◆ **AIM OF THE TASK**
The lines to return begin at the one containing "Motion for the" and end at the final line of the material; output them exactly and only them.

◆ **COLLECTED DATA**
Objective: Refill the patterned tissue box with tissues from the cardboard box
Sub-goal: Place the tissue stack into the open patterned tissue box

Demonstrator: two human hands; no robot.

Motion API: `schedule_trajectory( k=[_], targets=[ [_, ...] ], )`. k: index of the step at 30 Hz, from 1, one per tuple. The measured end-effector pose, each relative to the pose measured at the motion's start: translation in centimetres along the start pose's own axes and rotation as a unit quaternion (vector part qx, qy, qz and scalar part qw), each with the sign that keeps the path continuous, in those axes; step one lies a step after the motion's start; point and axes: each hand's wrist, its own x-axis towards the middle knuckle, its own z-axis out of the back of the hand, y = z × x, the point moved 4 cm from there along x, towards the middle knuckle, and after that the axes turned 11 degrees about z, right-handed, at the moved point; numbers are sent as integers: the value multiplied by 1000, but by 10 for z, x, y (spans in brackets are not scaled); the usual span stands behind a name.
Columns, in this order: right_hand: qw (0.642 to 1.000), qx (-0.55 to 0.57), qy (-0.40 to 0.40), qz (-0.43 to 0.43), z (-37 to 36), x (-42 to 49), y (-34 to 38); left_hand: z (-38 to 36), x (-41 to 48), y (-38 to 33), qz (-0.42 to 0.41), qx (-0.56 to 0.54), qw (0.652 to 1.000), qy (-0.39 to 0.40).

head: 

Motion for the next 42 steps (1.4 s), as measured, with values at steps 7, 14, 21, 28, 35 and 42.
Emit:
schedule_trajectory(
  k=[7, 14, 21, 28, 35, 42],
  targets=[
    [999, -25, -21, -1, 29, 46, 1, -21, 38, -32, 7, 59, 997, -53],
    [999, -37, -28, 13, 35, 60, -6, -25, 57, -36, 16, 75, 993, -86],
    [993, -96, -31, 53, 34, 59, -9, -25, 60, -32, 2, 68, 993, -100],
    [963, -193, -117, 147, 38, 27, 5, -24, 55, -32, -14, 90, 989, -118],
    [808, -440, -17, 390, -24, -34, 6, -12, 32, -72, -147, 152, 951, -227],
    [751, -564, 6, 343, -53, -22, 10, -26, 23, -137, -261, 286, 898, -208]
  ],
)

◆ **PROBLEM SOLUTION**
Motion for the next 42 steps (1.4 s), as measured, with values at steps 7, 14, 21, 28, 35 and 42.
Emit:
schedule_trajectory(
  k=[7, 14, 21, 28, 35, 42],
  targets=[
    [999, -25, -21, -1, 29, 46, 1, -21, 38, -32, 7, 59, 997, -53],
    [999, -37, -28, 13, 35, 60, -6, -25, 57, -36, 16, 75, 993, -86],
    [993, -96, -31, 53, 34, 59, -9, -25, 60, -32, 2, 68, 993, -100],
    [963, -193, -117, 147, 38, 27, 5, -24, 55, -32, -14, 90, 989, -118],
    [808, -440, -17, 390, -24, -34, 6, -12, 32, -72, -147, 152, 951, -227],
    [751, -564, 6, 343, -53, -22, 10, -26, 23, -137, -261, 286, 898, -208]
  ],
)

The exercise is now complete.